The USS NY sailing up to NYC is gunboat diplomacy against America’s own people.
I’m no naval engineer, but the USS NY’s twin funnels are the most grotesque mimicry of the now iconic towers.
But how fitting a tribute, that the WTC remains –we might pretend even the dust of its victims, if military contractor shoddy standards follow precedent, are concealed in the steel– were used to build an amphibious transport ship, whose only military purpose is offensive. Unless you count America’s questionable dominion in the Pacific and Caribbean, to where would we need to ship troops in defense of our homeland. Lamentably, the USS New York is the perfect reincarnation of the World Trade Center, which engaged in relentless attacks on economies overseas, until cut brutally short by boxcutters and Third World anger. Of late, Americans may have glimpsed from the financial crisis that the WTC was also waging war on our own domestic economy. As these revelations dawn, so too will the USS N.Y. turn its guns against us.
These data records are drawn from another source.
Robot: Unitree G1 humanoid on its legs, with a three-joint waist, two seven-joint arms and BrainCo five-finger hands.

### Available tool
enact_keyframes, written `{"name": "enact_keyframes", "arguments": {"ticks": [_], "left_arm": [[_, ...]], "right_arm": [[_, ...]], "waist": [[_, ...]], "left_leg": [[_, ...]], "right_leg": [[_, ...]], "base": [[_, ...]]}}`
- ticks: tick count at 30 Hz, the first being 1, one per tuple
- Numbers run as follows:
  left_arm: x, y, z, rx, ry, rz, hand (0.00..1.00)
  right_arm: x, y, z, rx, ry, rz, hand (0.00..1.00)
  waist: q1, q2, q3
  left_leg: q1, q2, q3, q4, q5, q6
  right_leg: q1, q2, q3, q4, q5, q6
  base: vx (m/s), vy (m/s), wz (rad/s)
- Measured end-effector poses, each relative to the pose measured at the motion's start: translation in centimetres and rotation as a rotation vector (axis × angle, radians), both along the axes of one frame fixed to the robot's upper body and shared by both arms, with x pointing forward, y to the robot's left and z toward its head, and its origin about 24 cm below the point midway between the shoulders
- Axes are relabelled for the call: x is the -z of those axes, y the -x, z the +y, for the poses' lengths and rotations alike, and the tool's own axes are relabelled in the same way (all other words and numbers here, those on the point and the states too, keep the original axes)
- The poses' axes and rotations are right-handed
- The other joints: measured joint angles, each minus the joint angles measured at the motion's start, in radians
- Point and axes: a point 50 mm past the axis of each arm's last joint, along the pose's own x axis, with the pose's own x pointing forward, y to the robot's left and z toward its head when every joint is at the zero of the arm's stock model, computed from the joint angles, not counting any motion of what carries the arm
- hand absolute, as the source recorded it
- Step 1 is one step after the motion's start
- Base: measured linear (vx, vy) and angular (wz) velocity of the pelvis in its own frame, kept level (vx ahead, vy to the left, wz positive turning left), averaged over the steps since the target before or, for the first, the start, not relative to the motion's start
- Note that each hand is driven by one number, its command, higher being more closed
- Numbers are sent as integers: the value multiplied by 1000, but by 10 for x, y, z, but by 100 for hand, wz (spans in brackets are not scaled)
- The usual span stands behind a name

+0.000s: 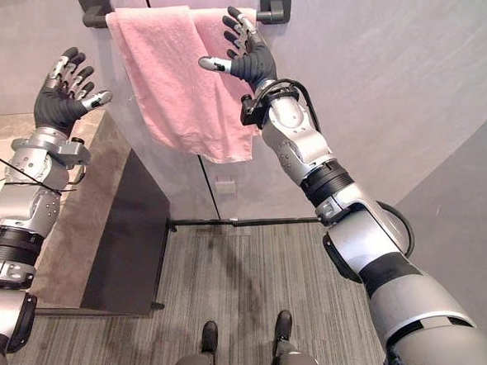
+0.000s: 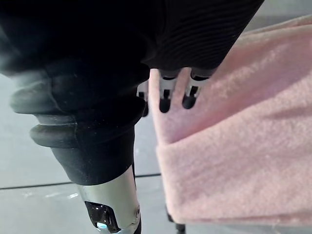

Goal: Organize washtable

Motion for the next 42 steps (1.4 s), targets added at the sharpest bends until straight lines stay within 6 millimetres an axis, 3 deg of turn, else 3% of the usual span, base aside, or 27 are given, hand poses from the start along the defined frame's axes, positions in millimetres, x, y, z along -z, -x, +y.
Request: {"name": "enact_keyframes", "arguments": {"ticks": [5, 10, 12, 16, 19, 22, 26, 29, 30, 34, 38, 42], "left_arm": [[10, -6, -23, 92, -71, 60, 0], [-16, -24, -59, 171, -103, 29, 0], [-28, -29, -65, 176, -118, 11, 0], [-45, -39, -80, 182, -85, 1, 0], [-75, -41, -89, 191, -74, -60, 0], [-96, -40, -98, 209, -62, -104, 0], [-111, -37, -100, 217, -12, -148, 0], [-123, -37, -102, 211, 58, -179, 0], [-134, -34, -103, 195, 74, -206, 0], [-158, -29, -104, 165, 99, -259, 0], [-176, -19, -71, 115, 181, -336, 0], [-164, -21, -55, 82, 223, -315, 0]], "right_arm": [[10, -2, 4, -6, 31, 36, 0], [26, -5, 23, -25, 43, 105, 0], [20, -5, 32, -37, 53, 103, 0], [-13, -2, 45, -66, 58, 19, 0], [-37, 3, 53, -85, 60, -43, 0], [-42, 5, 58, -97, 59, -56, 0], [-48, 8, 64, -107, 79, -79, 0], [-79, 16, 69, -109, 79, -160, 0], [-99, 23, 71, -107, 81, -210, 0], [-115, 25, 63, -104, 56, -233, 0], [-138, 31, 54, -115, 33, -287, 0], [-149, 32, 43, -90, 19, -310, 0]], "waist": [[0, 1, 0], [26, 5, 2], [26, 11, 7], [23, 42, 42], [23, 44, 75], [26, 43, 93], [26, 44, 106], [32, 43, 114], [32, 44, 132], [46, 42, 143], [47, 43, 158], [47, 44, 165]], "left_leg": [[-26, -1, -7, 6, 13, -9], [-90, -3, -14, 7, 24, -13], [-115, -5, -14, 7, 31, -13], [-128, -14, -13, 6, 32, -11], [-152, -13, -6, 6, 35, -11], [-172, -5, 15, 6, 38, -16], [-191, -2, 28, 7, 39, -17], [-216, -1, 45, 7, 39, -17], [-220, -2, 51, 8, 39, -17], [-226, -3, 78, 8, 38, -17], [-238, 2, 104, 7, 33, -18], [-223, 17, 133, 7, 34, -16]], "right_leg": [[-25, -1, -13, 2, 11, -6], [-86, -5, -23, 3, 28, -11], [-110, -7, -24, 3, 34, -11], [-122, -17, -25, 3, 38, -6], [-148, -18, -24, 3, 40, -6], [-168, -15, -26, 3, 42, -7], [-188, -15, -24, 3, 46, -6], [-216, -21, -20, 4, 49, -2], [-222, -23, -17, 4, 53, 3], [-233, -25, -7, 4, 54, 4], [-255, -23, 6, 11, 56, 8], [-257, -16, 4, 39, 56, 8]], "base": [[23, 10, 5], [10, 10, 3], [-22, 14, 1], [-50, 44, 1], [-51, 19, -1], [-26, 2, 1], [7, 19, -3], [12, 54, -4], [4, 54, -5], [-4, 58, -8], [-7, 46, -10], [-9, 44, -6]]}}
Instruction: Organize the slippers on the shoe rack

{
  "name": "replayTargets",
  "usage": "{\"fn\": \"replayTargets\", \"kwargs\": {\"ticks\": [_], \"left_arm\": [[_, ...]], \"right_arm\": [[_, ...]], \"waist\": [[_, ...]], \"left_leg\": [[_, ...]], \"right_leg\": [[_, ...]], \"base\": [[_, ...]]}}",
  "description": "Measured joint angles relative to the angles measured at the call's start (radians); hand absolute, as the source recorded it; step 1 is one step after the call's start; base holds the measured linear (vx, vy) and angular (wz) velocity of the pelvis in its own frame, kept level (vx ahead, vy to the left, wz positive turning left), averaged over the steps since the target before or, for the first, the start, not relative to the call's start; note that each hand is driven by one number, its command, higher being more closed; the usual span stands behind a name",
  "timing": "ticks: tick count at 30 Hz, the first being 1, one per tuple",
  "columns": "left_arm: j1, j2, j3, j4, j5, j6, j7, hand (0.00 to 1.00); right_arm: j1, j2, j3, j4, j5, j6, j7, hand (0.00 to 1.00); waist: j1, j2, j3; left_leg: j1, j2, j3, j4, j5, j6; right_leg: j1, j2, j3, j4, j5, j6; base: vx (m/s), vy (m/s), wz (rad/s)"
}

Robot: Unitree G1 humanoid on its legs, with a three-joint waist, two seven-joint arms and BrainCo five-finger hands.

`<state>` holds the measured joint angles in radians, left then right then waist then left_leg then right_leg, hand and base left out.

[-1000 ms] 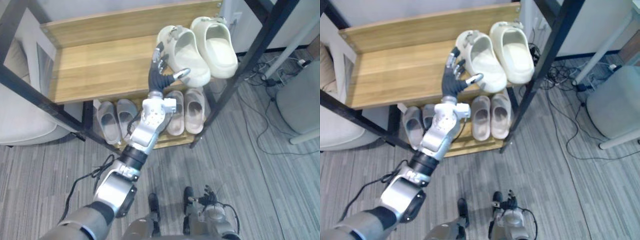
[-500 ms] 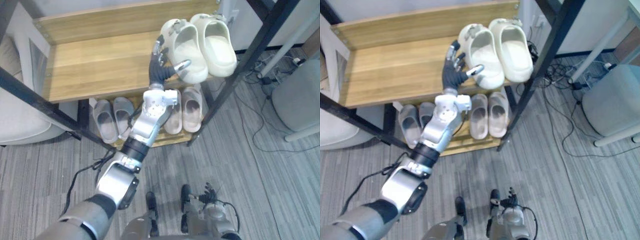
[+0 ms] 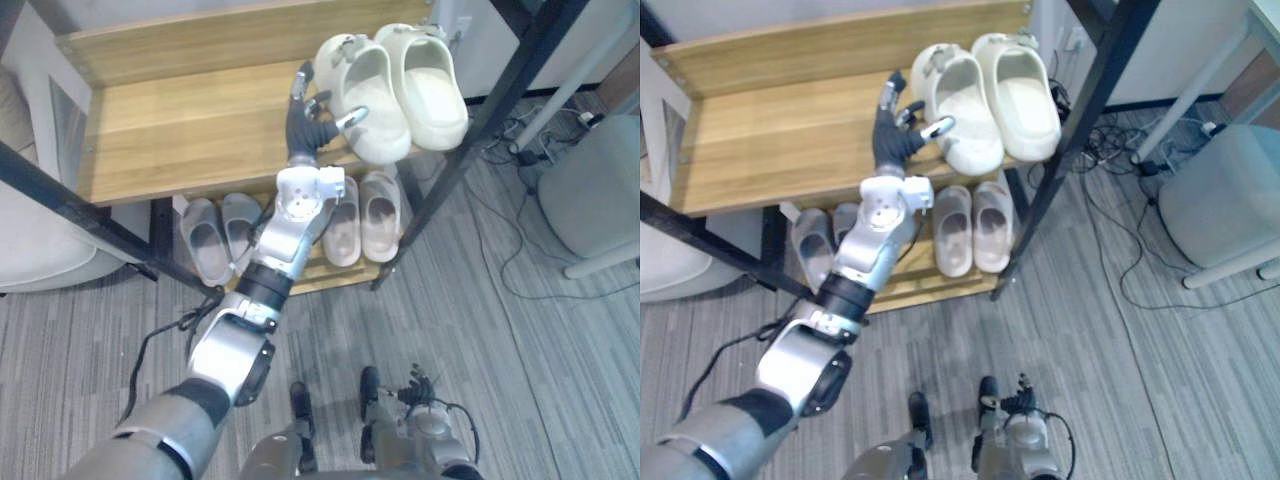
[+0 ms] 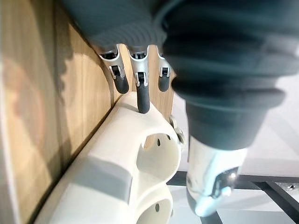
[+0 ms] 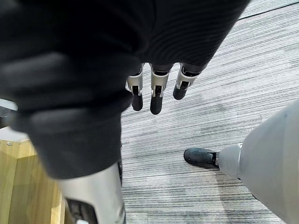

Peace flows from the end of a gunboat

WASHINGTON DC- It’s not the “Department of Peace,” to contrast with the Department of Defense, although some detractors point out that we have the State Department for that, but visitors to DC will find in the NW corner of the National Mall, the US Navy has conceded a portion of its real estate adjacent the Lincoln Memorial for a US Institute of Peace. Dot org, not dot gov. And what do they mean by “Public Education Center?” It’s Pax Americana they’re institutionalizing, aka peacekeeping in the gunboat diplomacy sense of the word.
And sure enough, according to its website:
USIP has been operating on the ground in Iraq since 2004, working with Iraqis to reduce interethnic and interreligious violence, speed up stabilization and democratization, and reduce the need for a U.S. presence in Iraq.
American arrogance
Protests as US warship docks in Nagasaki What incredible arrogance and bad taste! This is your military and government, Americans! Look in the mirror and weep!